THE EVOLUTION OF A PRIMORDIAL BINARY POPULATION IN A GLOBULAR-CLUSTER

We present a simple model for the evolution of a primordial binary population in a globular cluster. Binaries are characterized by a two-dimensional distribution function in binding energy and distance to the cluster center (or, equivalently, internal and external orbital energy). The model forms a middle ground between realistic N-body calculations and analytic estimates based on average amounts of binary hardening per scattering event. We present a series of Monte Carlo simulations for an initial population of 5 x 10(4) binaries against a fixed background population of 5 x 10(5) single stars in a tidally truncated cluster model. We follow the individual histories of all binaries as they experience a variety of different physical mechanisms: mass segregation, scattering recoil, escape from the cluster, and, optionally, coalescence through gravitational radiation losses and collisional mergers. The main observational consequences of our simulations are (1) most binaries are destroyed by binary-binary interactions. In the point-mass approximation, the rest escape.

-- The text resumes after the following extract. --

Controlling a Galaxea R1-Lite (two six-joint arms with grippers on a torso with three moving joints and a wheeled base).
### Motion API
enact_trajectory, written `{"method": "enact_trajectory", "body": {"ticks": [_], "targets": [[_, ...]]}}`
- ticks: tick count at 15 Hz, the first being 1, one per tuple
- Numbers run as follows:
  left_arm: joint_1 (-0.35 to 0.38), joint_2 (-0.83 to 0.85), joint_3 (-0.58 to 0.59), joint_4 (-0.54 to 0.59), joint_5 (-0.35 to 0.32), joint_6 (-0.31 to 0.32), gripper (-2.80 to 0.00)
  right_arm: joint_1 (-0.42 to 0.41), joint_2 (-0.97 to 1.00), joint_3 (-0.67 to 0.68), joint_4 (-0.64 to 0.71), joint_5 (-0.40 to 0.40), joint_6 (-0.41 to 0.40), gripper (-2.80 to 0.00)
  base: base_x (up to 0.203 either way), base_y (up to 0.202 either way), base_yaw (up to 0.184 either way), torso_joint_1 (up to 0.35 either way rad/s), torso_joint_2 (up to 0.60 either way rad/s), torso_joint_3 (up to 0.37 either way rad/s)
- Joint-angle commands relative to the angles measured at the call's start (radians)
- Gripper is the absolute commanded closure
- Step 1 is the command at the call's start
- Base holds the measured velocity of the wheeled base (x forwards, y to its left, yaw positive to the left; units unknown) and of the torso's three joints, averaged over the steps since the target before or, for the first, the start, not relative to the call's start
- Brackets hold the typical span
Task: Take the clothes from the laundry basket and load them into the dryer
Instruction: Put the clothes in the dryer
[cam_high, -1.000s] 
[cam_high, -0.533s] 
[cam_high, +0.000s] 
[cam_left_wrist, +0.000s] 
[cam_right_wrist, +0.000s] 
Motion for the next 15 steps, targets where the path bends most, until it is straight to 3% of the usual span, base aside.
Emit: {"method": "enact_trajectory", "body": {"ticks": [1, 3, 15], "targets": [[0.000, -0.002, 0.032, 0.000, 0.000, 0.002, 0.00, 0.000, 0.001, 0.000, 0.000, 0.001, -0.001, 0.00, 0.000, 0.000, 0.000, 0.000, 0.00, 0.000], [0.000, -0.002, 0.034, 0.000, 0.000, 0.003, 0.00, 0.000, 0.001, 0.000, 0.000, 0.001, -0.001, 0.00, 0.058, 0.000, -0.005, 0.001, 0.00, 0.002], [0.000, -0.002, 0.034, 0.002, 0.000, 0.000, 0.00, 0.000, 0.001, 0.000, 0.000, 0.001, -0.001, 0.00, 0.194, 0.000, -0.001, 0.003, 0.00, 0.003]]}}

In a more realistic model, the majority of the rest merge. (2) At any instant, most of the remaining binaries are drifting in toward the center, before their first strong encounter. (3) A typical binary spends most of its active life (after its first strong scattering event) in or near the cluster core. (4) The few binaries which receive a recoil sufficient to place them in the halo past the half-mass radius remain there long enough to make a significant contribution to the radial binary distribution. (5) This latter effect is strongly suppressed by collisions and spiral-in, both of which tend to lower the average distance of a binary from the cluster center. (6) In conclusion, the resulting binary distribution exhibits appreciable correlation between binding energy and energy of center-of-mass motion, and at no time comes close to a multimass King model. Therefore, a dynamical model is imperative for any meaningful comparison of a theoretical binary distribution with observations.